Time flies, a year has passed since you left us, dad.
You may opt to play this song when reading this post for some mood setting. I like to imagine this is what my dad will sing to me.
I like to think that all of us had moved on with our lives. But of course, we still thought of you always. Not every single moment, but there are things that keeps reminding us that you are no longer here.
I still roughly remember the happenings on that night. Receiving phone call, rush to site and to hospital to receive the news. Then police errands, funeral errands, post-funeral things… Still have the photos on my Google Drive, and still remembering how I felt at those times, how many of your friends and business partner came. Somehow, it felt distant yet recent at the same time.
Actually, I had written a long tribute of you, on how you shaped our life. But… I’m not sure if I’ll be posting it. Perhaps I’ll keep that in my draft to remind me of your life, and post this one instead. Don’t want to spend too much time to curate on the post down to perfection, but never posting it instead, as there are just too many words to say.
For me, I have taken over the business for almost a year, leaning and growing, having success and setbacks. At times, I wish you were here to hear the insights from you on the business. I regret that I didn’t get involved in the business enough when I was at my IT job, and while you are still here. I tell myself that there is always time to learn it later in the future, and well…

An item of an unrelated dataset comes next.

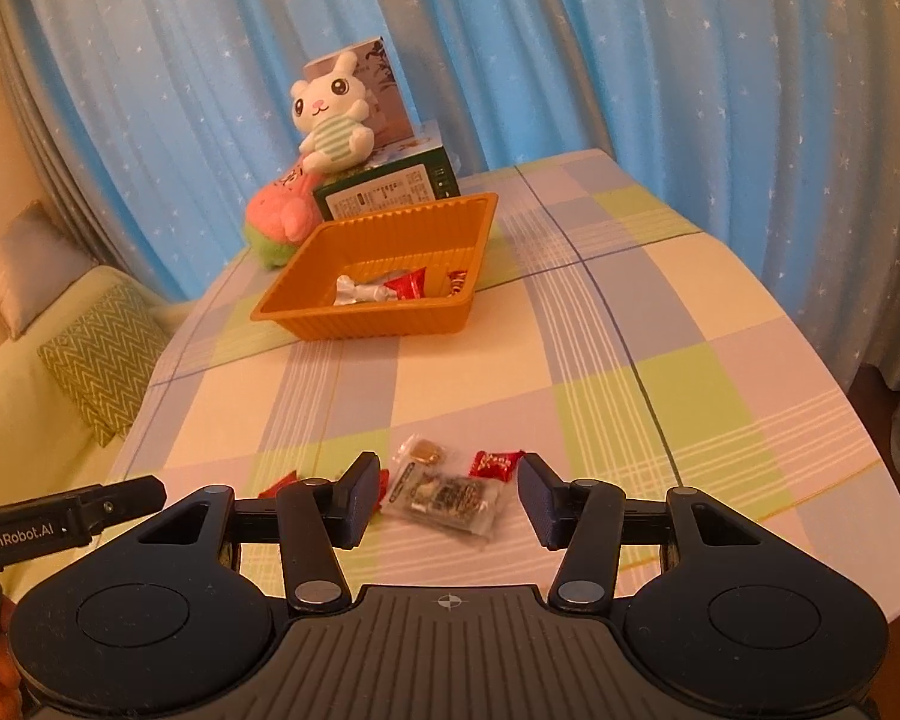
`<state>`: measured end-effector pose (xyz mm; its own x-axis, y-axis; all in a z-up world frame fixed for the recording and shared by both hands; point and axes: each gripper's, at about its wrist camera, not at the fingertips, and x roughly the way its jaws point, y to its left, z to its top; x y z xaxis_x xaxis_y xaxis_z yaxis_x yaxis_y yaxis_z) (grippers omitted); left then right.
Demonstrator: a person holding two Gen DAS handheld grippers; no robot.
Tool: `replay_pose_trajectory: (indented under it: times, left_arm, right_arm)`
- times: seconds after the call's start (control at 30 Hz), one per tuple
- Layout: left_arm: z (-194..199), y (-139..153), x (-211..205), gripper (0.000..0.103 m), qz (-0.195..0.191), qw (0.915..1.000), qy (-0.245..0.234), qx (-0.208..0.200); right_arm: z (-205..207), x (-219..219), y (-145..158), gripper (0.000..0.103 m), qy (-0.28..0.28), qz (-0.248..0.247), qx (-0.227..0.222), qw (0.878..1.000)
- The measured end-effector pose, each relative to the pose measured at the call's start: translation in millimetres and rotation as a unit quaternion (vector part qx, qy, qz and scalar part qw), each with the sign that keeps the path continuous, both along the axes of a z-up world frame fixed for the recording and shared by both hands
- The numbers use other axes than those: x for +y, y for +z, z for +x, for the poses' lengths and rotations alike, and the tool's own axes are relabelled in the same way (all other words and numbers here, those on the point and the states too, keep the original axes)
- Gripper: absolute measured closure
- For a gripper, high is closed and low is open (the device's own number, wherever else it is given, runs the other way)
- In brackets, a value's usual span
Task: Organize snacks
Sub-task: 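Move both open tools back toward the remaining candies, then grasp the clear snack bag with the right tool while the left tool grasps a red packet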
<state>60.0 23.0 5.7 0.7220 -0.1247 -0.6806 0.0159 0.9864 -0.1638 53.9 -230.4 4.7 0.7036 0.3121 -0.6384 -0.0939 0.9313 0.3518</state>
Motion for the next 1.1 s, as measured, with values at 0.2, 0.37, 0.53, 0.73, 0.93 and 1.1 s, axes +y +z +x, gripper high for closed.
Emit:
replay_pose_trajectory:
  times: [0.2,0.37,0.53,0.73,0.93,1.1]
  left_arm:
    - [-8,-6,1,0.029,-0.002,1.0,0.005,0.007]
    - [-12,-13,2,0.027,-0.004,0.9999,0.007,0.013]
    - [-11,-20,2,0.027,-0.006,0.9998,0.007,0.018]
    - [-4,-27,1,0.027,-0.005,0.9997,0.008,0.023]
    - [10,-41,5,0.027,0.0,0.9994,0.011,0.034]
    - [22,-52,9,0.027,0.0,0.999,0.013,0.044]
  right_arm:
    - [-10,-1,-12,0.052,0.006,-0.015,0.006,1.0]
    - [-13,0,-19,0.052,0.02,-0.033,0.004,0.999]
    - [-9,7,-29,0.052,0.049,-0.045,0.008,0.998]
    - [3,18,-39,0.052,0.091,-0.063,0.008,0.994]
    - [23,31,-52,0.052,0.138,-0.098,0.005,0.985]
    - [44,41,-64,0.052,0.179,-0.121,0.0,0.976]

It really pains us that you left so suddenly, not into coma or due to any sickness that we can have our last words with you.
Dad, I just want to let you know that we still miss you dearly. We sometimes thought of you and will cry in our hearts. Recently, one of my wife’s friend had his mother passed away suddenly, and it reminded us on our experience back then. I’m sure they are feeling very devastating as it is someone very close to them.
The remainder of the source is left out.